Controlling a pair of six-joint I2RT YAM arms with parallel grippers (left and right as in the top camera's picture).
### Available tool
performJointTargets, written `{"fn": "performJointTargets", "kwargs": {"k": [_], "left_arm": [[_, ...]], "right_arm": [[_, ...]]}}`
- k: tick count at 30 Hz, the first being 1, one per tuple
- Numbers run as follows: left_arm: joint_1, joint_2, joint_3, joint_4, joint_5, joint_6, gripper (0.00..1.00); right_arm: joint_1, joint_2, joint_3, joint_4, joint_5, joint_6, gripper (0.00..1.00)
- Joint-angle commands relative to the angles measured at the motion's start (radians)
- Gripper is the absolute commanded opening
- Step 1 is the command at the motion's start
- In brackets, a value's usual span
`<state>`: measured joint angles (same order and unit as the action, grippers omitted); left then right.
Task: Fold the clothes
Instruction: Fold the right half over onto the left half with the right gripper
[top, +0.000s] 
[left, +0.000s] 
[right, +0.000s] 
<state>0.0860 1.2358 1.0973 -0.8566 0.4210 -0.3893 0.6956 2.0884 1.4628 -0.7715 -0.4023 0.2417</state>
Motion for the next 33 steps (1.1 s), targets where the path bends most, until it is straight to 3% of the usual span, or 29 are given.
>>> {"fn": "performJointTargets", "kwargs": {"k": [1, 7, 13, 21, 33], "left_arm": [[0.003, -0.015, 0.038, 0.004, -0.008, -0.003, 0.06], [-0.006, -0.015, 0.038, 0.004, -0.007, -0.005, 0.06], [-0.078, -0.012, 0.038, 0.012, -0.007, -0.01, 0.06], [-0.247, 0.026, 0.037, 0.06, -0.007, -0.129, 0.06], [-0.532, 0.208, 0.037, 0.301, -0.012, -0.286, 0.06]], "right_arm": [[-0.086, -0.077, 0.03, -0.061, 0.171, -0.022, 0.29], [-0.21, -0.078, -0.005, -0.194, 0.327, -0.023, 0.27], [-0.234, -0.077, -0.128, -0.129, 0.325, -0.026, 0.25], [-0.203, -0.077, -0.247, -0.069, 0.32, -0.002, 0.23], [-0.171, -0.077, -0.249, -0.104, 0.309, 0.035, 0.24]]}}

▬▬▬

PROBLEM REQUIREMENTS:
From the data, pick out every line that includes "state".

COMPLETED EXERCISE:
`<state>`: measured joint angles (same order and unit as the action, grippers omitted); left then right.
<state>0.0860 1.2358 1.0973 -0.8566 0.4210 -0.3893 0.6956 2.0884 1.4628 -0.7715 -0.4023 0.2417</state>

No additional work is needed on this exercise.